In January 2023, I published an article and shared Python code that allows monitoring of your systems to verify your vNIC backing devices are configured for the best possible redundancy and warn you of any situations that should be resolved.
I just published a new script that extends on that idea to
allow you to proactively change backing devices so you can free a VIOS for
maintenance (upgrades, etc.) While you
can certainly use the HMC Web based GUI to view and change individual vNIC
backing devices, it can be a time-consuming process if you have a lot of devices
to change.

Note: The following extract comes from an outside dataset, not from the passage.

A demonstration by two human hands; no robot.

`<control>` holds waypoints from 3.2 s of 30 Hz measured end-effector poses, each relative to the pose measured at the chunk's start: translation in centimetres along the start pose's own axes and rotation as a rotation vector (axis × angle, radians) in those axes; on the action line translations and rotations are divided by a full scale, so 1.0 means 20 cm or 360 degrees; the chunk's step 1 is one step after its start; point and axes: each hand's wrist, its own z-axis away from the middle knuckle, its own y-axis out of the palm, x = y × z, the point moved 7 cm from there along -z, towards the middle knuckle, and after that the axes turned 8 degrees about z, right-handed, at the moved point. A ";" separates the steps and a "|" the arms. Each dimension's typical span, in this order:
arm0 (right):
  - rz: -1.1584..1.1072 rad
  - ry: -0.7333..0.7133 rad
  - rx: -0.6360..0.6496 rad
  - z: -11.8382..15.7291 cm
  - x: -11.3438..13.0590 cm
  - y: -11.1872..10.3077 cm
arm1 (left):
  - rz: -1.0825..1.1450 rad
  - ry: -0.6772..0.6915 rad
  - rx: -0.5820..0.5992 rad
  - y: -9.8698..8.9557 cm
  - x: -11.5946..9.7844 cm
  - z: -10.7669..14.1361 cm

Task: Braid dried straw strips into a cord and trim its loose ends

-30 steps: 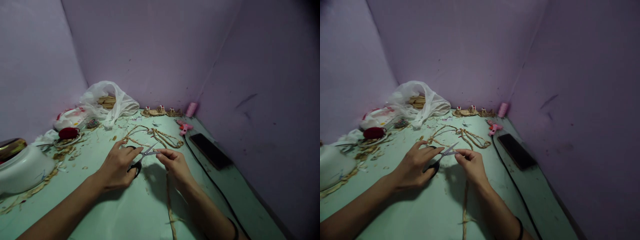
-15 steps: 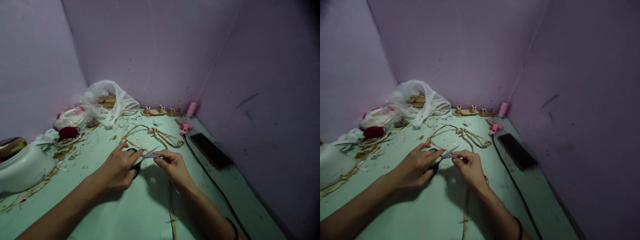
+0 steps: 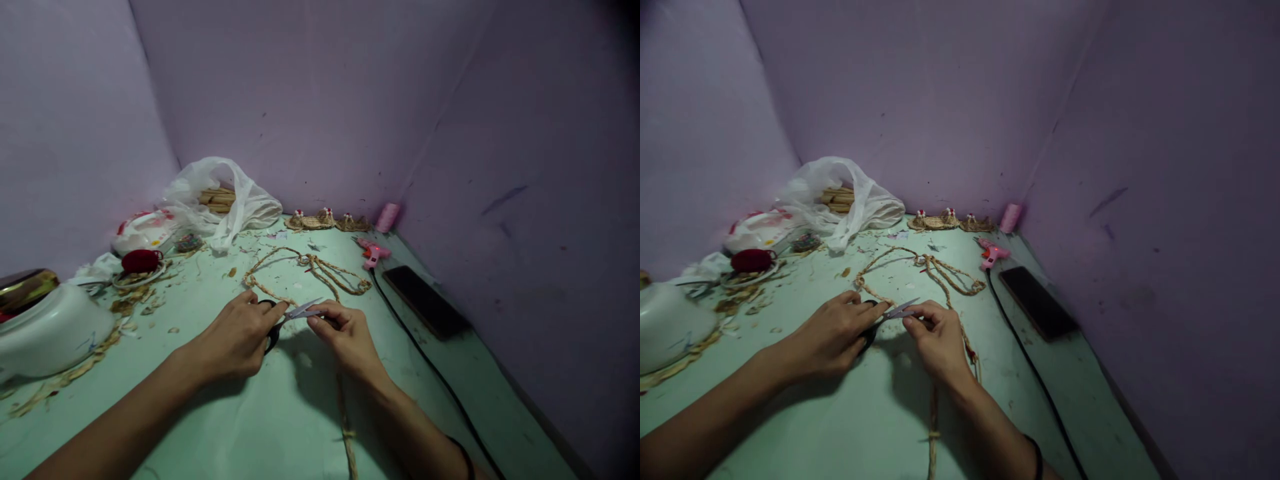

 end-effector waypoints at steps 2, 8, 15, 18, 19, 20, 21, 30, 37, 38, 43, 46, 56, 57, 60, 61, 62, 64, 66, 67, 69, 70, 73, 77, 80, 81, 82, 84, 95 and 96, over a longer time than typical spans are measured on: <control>-0.0034 0.0072 -0.0015 0.00 -0.01 0.00 | 0.0080 0.0012 -0.0041 0.00 0.00 0.00; -0.0375 0.0437 0.0013 0.01 -0.10 0.02 | 0.1015 -0.0351 -0.0419 -0.07 0.10 -0.01; -0.0673 0.0589 0.0326 0.06 -0.09 0.13 | 0.2403 -0.1265 -0.1224 0.03 0.33 0.07; -0.0702 0.0593 0.0442 0.08 -0.08 0.17 | 0.2584 -0.1290 -0.1256 0.06 0.36 0.06; -0.0702 0.0602 0.0490 0.09 -0.08 0.19 | 0.2565 -0.1262 -0.1285 0.05 0.36 0.05; -0.0699 0.0620 0.0533 0.10 -0.09 0.20 | 0.2516 -0.1226 -0.1323 0.03 0.37 0.05; -0.0692 0.0643 0.0565 0.10 -0.09 0.21 | 0.2458 -0.1185 -0.1352 0.01 0.37 0.05; -0.0490 0.0496 0.0463 0.09 -0.09 0.21 | 0.2295 -0.1040 -0.1405 -0.07 0.30 0.01; -0.0464 0.0176 0.0288 0.09 0.03 0.14 | 0.2515 -0.1019 -0.1037 0.13 0.16 -0.13; -0.0464 0.0180 0.0264 0.08 0.02 0.13 | 0.2526 -0.1024 -0.0990 0.15 0.15 -0.14; -0.0434 0.0236 0.0007 0.02 -0.06 0.03 | 0.1984 -0.0987 -0.0885 0.08 0.24 -0.08; -0.0404 0.0262 -0.0104 0.00 -0.09 -0.01 | 0.1272 -0.0737 -0.0769 -0.04 0.23 -0.02; -0.0292 0.0228 -0.0061 0.00 -0.05 -0.01 | 0.0327 -0.0038 -0.0463 -0.10 -0.04 0.00; -0.0283 0.0240 -0.0049 0.00 -0.05 -0.01 | 0.0297 -0.0034 -0.0460 -0.10 -0.03 0.00; -0.0325 0.0288 0.0011 0.01 -0.06 0.00 | 0.0227 -0.0032 -0.0432 -0.11 -0.01 0.00; -0.0360 0.0297 0.0034 0.01 -0.06 0.01 | 0.0212 -0.0028 -0.0407 -0.11 -0.01 0.00; -0.0390 0.0302 0.0055 0.01 -0.06 0.01 | 0.0198 -0.0020 -0.0376 -0.11 0.00 0.00; -0.0414 0.0309 0.0086 0.01 -0.06 0.01 | 0.0160 -0.0001 -0.0300 -0.10 0.01 0.00; -0.0395 0.0327 0.0111 0.01 -0.06 0.02 | 0.0096 0.0010 -0.0249 -0.09 0.01 0.00; -0.0380 0.0335 0.0123 0.01 -0.06 0.02 | 0.0063 0.0013 -0.0237 -0.08 0.02 0.00; -0.0352 0.0338 0.0151 0.01 -0.06 0.02 | 0.0012 0.0021 -0.0226 -0.07 0.02 0.00; -0.0341 0.0330 0.0160 0.01 -0.05 0.02 | -0.0005 0.0027 -0.0222 -0.06 0.02 0.00; -0.0324 0.0295 0.0160 0.02 -0.04 0.02 | -0.0059 0.0030 -0.0192 -0.03 0.03 0.00; -0.0295 0.0265 0.0174 0.02 -0.02 0.02 | -0.0114 0.0028 -0.0175 -0.01 0.04 0.00; -0.0292 0.0249 0.0192 0.02 -0.02 0.03 | -0.0108 0.0032 -0.0163 0.01 0.04 0.00; -0.0302 0.0248 0.0184 0.02 -0.03 0.02 | -0.0090 0.0028 -0.0166 0.01 0.04 0.00; -0.0321 0.0255 0.0174 0.02 -0.03 0.02 | -0.0046 0.0027 -0.0172 0.01 0.04 0.01; -0.0388 0.0295 0.0154 0.01 -0.04 0.02 | 0.0172 0.0001 -0.0206 0.00 0.04 0.00; -0.0671 0.0552 0.0474 0.06 -0.13 0.14 | 0.2516 -0.1518 -0.1052 0.09 0.36 0.08; -0.0675 0.0554 0.0490 0.07 -0.12 0.15 | 0.2612 -0.1533 -0.1083 0.11 0.36 0.08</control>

Of course, failover is
automatic if properly configured, so you could just shut down the VIOS and let
the failover handle the switching, but many people prefer a more planned and
controlled approach.
This script has two primary functions:
- Change all vNIC devices for a specified Power server so any active backing devices associated with a specified VIOS are changed to the highest priority (lowest numbered) operational alternative backing device that is NOT served by the specified VIOS. In other words, move all vNICs off a specified VIOS so that VIOS can be maintained.
- Change all vNIC devices for a specified Power server to set the auto priority failover flag to either 1 or 0. This is intended to make it easy to undo the previous usage. When you force a specific backing device, auto priority failover is automatically set to 0 to prevent the system from switching right back to the original backing device. Setting it back to 1 (on) after the maintenance is complete will put all the backing devices back to the preferred interfaces based on priority. I usually recommend setting auto priority failover to 0 (off) during normal operations to prevent flapping between interfaces in the case of intermittent failure, and this script can be used to do that as well. If you choose to do that, I strongly recommend regularly monitoring for non-operational interfaces using my previously published monitoring script https://blog.vios4i.com/2023/01/monitoring-vnic-on-power.html or another monitoring tool or process.

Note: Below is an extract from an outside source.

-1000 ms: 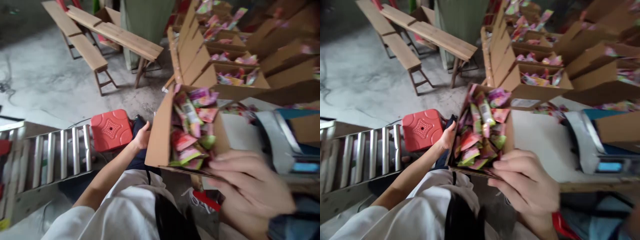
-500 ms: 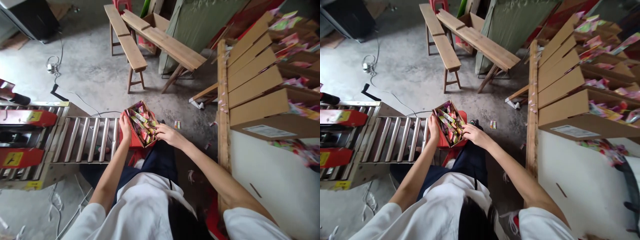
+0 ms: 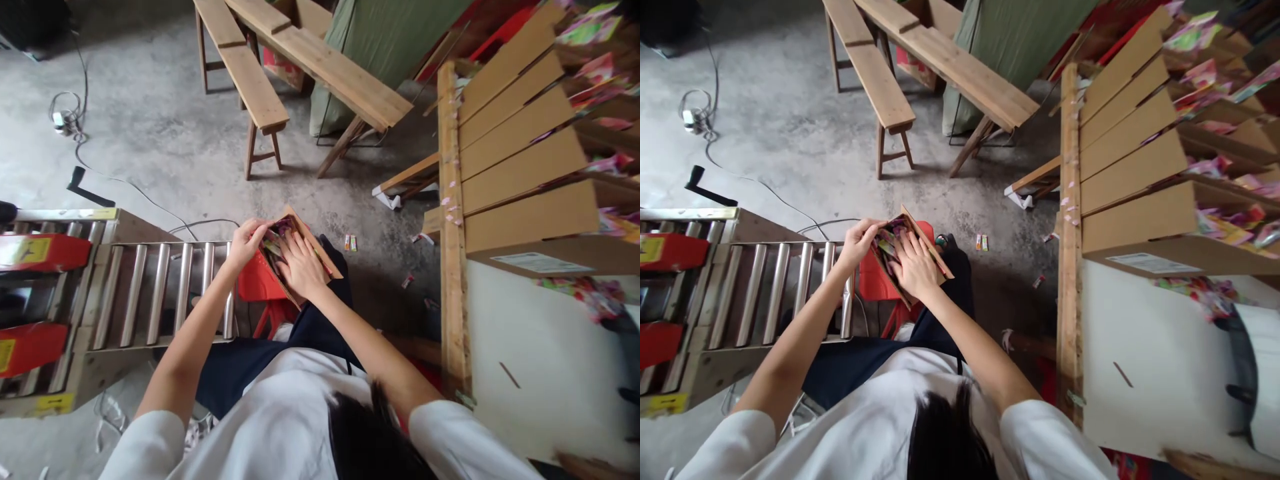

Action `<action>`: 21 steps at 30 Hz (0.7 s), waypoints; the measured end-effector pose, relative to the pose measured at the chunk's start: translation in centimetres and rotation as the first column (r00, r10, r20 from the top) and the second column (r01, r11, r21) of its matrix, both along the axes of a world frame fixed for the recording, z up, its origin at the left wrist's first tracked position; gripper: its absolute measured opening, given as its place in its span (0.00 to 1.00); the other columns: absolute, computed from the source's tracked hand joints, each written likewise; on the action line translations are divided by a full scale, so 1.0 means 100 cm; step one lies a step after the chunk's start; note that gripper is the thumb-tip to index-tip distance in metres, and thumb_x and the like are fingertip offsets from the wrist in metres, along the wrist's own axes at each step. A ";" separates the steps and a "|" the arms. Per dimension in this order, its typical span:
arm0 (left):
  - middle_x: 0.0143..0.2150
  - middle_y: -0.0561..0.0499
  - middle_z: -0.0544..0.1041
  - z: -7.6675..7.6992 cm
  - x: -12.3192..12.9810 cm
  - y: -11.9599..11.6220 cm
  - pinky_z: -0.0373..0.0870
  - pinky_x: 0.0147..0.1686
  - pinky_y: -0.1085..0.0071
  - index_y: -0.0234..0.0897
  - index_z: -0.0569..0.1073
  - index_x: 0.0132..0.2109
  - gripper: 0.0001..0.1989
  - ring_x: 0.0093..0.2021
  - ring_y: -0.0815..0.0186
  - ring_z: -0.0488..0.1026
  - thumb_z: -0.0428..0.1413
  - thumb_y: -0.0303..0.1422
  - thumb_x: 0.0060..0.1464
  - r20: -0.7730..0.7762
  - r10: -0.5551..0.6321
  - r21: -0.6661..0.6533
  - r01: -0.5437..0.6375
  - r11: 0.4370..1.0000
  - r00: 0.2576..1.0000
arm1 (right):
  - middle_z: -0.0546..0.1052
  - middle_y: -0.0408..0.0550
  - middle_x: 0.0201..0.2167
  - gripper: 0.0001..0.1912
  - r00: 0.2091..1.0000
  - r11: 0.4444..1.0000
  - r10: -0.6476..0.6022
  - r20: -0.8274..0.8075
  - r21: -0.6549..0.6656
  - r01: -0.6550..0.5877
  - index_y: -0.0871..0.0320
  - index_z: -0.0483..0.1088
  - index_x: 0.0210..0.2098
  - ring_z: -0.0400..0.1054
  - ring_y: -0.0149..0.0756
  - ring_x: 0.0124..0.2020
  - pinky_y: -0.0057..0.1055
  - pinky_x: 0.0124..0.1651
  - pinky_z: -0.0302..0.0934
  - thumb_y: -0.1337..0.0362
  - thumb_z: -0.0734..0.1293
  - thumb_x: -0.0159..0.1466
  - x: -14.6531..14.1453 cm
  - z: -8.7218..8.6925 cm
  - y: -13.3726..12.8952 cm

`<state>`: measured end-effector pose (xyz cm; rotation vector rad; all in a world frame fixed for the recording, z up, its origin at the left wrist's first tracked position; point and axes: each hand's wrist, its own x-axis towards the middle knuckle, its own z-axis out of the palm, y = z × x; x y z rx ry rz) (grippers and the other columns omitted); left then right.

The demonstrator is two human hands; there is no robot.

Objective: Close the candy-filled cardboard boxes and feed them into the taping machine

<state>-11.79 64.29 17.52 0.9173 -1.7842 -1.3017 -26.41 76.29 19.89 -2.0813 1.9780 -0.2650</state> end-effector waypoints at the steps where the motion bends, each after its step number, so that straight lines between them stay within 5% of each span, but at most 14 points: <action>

If you need more background on vNIC, please see my previous
article: Introduction to SR-IOV and vNIC for IBM i.
Getting the vnic-move.py script
You can find the open source script vnic-move.py in the
public repository at: https://github.com/IBM/blog-vios4i
Download it directly with: https://github.com/IBM/blog-vios4i/raw/main/src/vnic-move.py
This is a free open-source script released under Eclipse
Public License v2.0. Bug fixes and
improvements will be checked into the public Git repository when tested. If you want to monitor for changes, I suggest
creating a github account and watching the project as it is unlikely I’m going
to write an article about each change.
Setting up the vnic-move.py script
Unlike the vnic-check.py monitoring script, this script is
intended to be used interactively by a system administrator only when preparing
to perform maintenance on a VIOS. That
means, while it is possible to run this on an IBM i using the PASE environment,
it is much more likely that this will be run from an administrator’s
workstation. Given the current sad state
of world where Windows is the most widely used desktop operating system, that
poor System Administrator will probably be forced to use Windows rather than
something better (*cough* Linux *cough*).
If you are going to run this on AIX or Linux, install
Python3, then create keys and run the script as shown below.

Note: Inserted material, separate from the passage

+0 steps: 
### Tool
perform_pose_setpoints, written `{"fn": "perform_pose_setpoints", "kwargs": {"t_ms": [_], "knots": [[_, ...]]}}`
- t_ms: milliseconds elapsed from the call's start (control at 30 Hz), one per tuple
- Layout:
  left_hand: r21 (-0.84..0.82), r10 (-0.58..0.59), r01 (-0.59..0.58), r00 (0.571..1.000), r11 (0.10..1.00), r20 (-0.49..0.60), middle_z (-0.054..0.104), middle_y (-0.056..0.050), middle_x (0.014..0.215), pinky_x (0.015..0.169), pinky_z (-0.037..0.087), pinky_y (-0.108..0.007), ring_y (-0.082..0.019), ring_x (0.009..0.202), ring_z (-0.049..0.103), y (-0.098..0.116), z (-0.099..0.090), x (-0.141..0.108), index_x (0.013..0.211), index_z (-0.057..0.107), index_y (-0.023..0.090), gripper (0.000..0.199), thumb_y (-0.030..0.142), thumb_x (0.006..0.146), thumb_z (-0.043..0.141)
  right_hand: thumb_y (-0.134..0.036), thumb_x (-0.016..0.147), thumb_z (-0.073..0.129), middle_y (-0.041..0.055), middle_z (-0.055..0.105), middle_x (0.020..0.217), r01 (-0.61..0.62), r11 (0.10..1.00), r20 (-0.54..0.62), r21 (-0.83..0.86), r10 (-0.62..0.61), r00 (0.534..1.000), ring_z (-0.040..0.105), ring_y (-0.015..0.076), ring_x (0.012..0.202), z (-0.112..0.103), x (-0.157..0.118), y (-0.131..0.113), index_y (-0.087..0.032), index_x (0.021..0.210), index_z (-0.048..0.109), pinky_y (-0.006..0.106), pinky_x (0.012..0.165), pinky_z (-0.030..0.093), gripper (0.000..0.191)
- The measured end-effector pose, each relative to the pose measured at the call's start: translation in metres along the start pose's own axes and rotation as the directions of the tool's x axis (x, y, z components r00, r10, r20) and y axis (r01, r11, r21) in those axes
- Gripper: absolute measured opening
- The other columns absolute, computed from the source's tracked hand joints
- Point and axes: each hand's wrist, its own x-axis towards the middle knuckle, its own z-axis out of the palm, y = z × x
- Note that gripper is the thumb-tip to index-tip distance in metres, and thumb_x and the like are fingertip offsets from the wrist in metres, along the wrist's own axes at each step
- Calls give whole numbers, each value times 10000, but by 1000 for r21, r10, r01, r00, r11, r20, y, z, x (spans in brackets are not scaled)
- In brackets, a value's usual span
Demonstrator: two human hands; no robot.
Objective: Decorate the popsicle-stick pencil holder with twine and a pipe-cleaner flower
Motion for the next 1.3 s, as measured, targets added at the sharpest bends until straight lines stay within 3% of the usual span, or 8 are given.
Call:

If you are running Windows, you have a few options to run
Python3 including (easiest to hardest) as a native Windows Executable, in a
container using a container manager like Docker, with the Windows Subsystem for
Linux (WSL), or as a Linux Virtual machine.
This script runs commands on the HMC using the ssh command,
so you will also need to verify you have that command in the environment where
you will run it (but don’t despair if you don’t). The good news is that even Windows 10/11
generally has the ssh command. To find
out if this is true in your case, just open a command line and run “ssh”. If you get a usage message, you’ve got it. If it’s not there, Windows
Settings->Apps->Optional Features will usually let you install “OpenSSH
Client” unless your organization has other ideas.
Setting up the ssh keys and agent
In general, the process you will need to use is:
- Create an account on the HMC that you will use for this script. You can skip this step if you already have separate accounts for each system administrator, or if you are okay will running the command with the default hscroot account. Please note that the HMC account will need permissions to run the lshwres command to retrieve the vNIC information, and to run the chhwres command if you want to actually switch the backing devices.
- Generate a public key/private key on your workstation (or where you want to run the script). Usually, this is done with the ssh-keygen command, and usually is just a matter of running the commands and responding to the prompts. Mostly with the defaults. If you leave the passcode blank (not recommended), you will not need to do any of the ssh-agent stuff below.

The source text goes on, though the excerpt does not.